Lejos de detectarlo como un problema que necesita atención y solución, hemos erigido una sociedad en la que hombres —y muchas mujeres también— siguen copiosamente esta receta programadora de personas poco empáticas, egoístas, individualistas, incapaces de vocalizar lo que sienten —porque no puedan articularlo y porque les parece mal hablar de lo que sienten—, personas obsesionadas con el éxito, movilizadas únicamente por la ambición material, con bajos niveles de tolerancia y altísima susceptibilidad para la frustración. Es cierto que cada vez somos más personas conscientes del peligro que radica en esto, y algunos nos hemos convertido en agentes de cambio desde la crianza y la convivencia, pero la verdad es que seguimos siendo una muy reducida minoría. La mayoría ha hecho que la masculinidad, la que conocemos, la hegemónica, se institucionalice y se disemine, a través de la educación y los medios de comunicación, como dogma.

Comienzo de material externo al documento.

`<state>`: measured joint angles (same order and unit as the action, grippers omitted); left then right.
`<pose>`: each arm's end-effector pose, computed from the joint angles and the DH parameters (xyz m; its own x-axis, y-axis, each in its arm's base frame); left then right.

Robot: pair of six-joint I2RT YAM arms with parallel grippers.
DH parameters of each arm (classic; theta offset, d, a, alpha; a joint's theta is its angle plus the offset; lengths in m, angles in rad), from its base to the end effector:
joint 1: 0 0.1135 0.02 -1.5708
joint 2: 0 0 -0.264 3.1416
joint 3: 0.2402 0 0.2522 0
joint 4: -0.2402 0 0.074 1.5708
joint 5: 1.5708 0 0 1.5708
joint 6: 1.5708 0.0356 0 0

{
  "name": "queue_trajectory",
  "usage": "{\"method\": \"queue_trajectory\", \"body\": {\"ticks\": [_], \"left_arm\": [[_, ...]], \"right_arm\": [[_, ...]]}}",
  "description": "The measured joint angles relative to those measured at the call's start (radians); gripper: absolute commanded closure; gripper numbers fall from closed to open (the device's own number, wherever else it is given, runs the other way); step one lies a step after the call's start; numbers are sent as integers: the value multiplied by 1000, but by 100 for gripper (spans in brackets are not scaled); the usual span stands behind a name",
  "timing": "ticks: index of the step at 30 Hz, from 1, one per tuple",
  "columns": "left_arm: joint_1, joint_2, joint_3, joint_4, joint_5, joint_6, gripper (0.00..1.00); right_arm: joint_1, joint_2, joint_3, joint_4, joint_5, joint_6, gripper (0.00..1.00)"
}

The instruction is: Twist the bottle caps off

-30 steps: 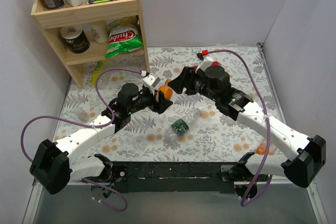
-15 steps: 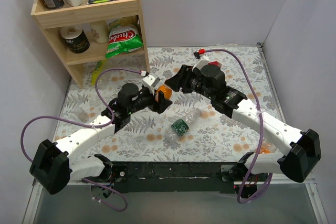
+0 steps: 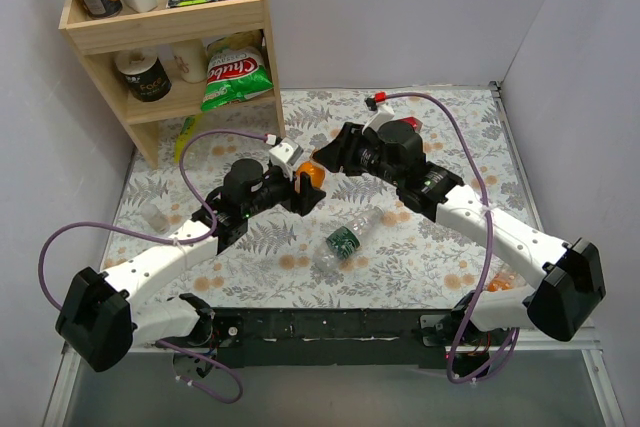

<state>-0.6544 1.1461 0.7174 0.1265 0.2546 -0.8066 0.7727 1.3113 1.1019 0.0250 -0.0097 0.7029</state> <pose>0.2028 -0.1669 0.2745 -0.7264 -0.3233 -0.6065 0.3691 0.5608 -0.7411 0.2232 0.2181 0.3563 -0.5558 0.3609 -0.7489 -0.4529 0.6239 0.6368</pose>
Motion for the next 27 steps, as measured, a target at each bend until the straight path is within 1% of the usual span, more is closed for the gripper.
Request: {"method": "queue_trajectory", "body": {"ticks": [2,5,8,9,12,15,21,27], "left_arm": [[0,-5,0,1,0,1,74],[-2,-15,0,-2,2,3,74],[-1,-26,-1,-3,2,0,74],[1,-35,-3,-4,5,-2,74],[4,-64,-8,-7,29,-13,75],[5,-77,-3,-9,95,-39,75],[5,-107,26,6,254,-116,75],[5,-156,56,9,460,-215,76]], "right_arm": [[0,4,2,1,-1,1,48],[1,6,2,4,-10,5,56],[0,5,0,19,-24,1,76],[-1,2,-5,32,-34,1,86],[-5,-23,-23,56,-68,-23,99],[-11,-73,-45,55,-109,-56,99],[-31,-165,-57,66,-240,-121,99],[-40,-240,-77,158,-451,-191,99]]}}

En la reciente edición del Festival de cine de Cannes fuimos testigo de cómo esos agentes de cambio, practicantes de una nueva masculinidad, contrastan con los de la vieja, rancia y hegemónica masculinidad. Vimos cómo un Pedro Pascal, un Paul Mescal y un Joaquín Phoenix se mostraron irónicos, divertidos, accesibles y ligeros, éticamente y estéticamente, hablando de cómo el cine, como nave nodriza de todas las artes, tiene que dejar de contar historias centradas en personajes masculinos alfas y tradicionales. Mientras que un Leonardo DiCaprio miró con incomodidad a los fotógrafos y ni siquiera sonrió cuando Robert De Niro le agradeció por la Palma de oro honorífica que justamente había recibido de manos de él. Dos mundos lejanos y opuestos.

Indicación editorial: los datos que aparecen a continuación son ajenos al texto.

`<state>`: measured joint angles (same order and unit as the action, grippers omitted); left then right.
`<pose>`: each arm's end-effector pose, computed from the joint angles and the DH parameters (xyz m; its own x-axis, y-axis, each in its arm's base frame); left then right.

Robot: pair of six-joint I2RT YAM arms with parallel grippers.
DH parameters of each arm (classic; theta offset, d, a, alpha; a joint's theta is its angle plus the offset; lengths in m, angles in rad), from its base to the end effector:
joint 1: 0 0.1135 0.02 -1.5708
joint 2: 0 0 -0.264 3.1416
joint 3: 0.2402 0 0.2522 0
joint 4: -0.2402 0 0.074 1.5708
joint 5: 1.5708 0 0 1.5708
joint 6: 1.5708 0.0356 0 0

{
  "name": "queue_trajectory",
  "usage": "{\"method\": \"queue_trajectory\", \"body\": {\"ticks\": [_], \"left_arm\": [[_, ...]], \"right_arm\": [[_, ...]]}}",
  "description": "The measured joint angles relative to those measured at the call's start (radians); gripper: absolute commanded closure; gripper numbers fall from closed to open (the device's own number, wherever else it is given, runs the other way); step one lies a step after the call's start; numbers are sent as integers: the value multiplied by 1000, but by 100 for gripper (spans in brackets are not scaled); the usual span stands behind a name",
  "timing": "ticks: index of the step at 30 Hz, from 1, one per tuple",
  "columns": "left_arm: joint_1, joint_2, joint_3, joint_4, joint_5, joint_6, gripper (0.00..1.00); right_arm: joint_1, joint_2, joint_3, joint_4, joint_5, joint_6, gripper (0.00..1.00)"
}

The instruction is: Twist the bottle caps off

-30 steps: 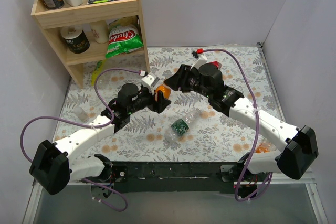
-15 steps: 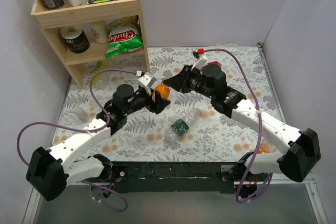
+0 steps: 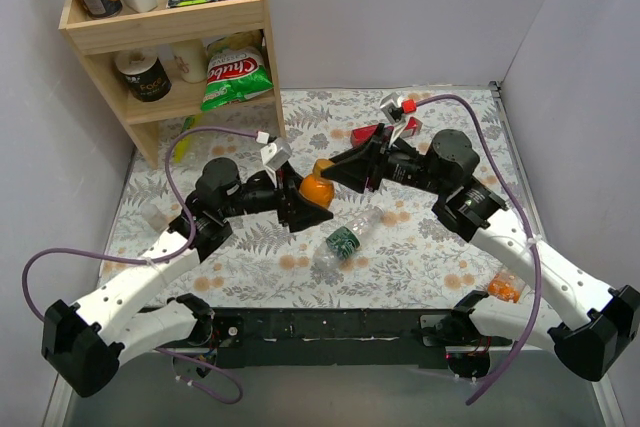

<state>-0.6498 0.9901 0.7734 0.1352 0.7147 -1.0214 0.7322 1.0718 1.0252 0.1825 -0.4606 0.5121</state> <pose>0.1673 -0.1564 0.3319 -0.8671 -0.1501 -0.4749 0.4549 0.1496 -0.8779 0.1724 0.1763 0.4082 -0.3661 0.2611 -0.8932 -0.8569 0.2797 0.4330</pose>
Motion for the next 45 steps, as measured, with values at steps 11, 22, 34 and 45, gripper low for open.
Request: {"method": "queue_trajectory", "body": {"ticks": [11,22,34,45], "left_arm": [[-23,-112,-80,63,227,-211,76],[-38,-114,-139,89,243,-259,78],[-32,-123,-87,-50,57,-310,78],[-31,-165,-117,-258,-206,-207,78]], "right_arm": [[14,-32,-16,41,-317,-45,99],[18,-59,-49,-32,-332,-91,97],[15,-50,-13,-130,-208,86,23],[50,-72,-3,-376,79,267,27]]}}
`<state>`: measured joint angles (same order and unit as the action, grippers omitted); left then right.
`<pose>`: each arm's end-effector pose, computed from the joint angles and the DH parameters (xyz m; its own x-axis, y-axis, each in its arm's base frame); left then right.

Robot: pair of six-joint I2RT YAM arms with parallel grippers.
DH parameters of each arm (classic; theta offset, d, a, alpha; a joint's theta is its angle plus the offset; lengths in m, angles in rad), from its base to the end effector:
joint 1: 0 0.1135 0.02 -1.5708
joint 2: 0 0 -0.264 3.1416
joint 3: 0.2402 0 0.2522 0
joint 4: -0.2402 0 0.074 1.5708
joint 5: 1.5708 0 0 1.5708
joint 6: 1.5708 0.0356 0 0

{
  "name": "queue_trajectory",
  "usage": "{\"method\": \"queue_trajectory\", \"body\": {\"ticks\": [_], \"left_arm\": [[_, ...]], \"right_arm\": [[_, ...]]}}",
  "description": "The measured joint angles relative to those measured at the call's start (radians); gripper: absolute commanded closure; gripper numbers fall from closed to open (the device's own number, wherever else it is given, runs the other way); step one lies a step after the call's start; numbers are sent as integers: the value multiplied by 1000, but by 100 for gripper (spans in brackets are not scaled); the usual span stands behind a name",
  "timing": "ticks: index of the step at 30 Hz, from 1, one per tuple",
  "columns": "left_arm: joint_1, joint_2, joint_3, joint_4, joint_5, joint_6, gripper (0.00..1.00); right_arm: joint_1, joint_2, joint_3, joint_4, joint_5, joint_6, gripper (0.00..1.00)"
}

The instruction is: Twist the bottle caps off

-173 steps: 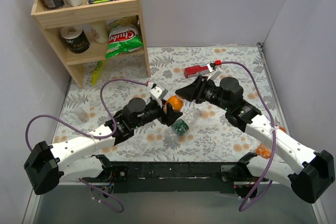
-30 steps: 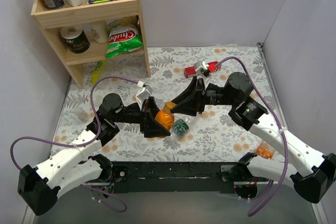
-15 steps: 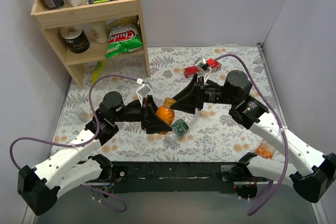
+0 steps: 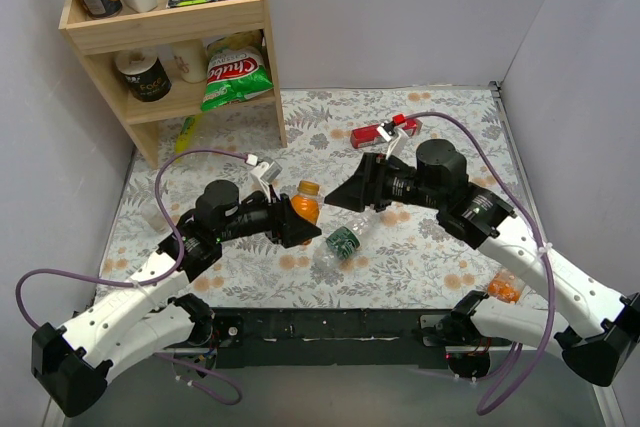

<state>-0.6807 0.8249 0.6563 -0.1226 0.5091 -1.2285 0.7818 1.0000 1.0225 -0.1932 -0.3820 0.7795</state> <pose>0.1391 -0.1350 0.2953 -0.9343 -0.3018 -0.1897 0.0961 0.2993 -0.9493 0.1513 0.1689 0.3830 -0.7285 0.1958 -0.6564 -0.5657 0.3684 0.7378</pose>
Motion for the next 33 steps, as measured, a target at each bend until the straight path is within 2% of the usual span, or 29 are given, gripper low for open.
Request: {"method": "queue_trajectory", "body": {"ticks": [3,5,21,28,33], "left_arm": [[0,0,0,-29,-20,27,78],[0,1,0,-45,-29,42,78],[-18,19,7,-111,-67,95,79],[-27,19,7,-114,-76,92,79],[-32,19,7,-114,-78,90,79]], "right_arm": [[5,41,47,-65,49,4,28],[7,77,82,-89,70,6,25],[31,257,167,-105,118,11,23],[35,289,169,-94,103,19,27],[40,299,169,-71,79,33,34]]}}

Elaborando sobre el ideal de un futuro habitable por y para todos, es necesario comenzar a plantearnos cuál va a ser nuestro aporte para derribar estos cíclopes monolíticos y poder establecer como una gran prioridad la necesidad urgente de diseñar personas más vulnerables, sensibles, tiernas, emocionalmente permeables y conectadas con su entorno. Eso, con los que están por venir o acaban de llegar a este plano. A los que ya están aquí desde hace rato, hay que auparlos para que se deconstruyan y rompan ese molde. Por lo pronto, podemos comenzar por dejar de usar pitillos, no por considerar su uso afeminado, sino porque le hace daño al planeta, que es lo mismo que a nosotros. Y, cuando expliquemos por qué no usamos pitillos, tenga sentido decir que así lo haría un verdadero hombre.
Que cringe esto! De verdad espero el futuro traiga más Pedros Pascales y Paul Mescales ♡
Ser agentes de cambio. Me gusta esto.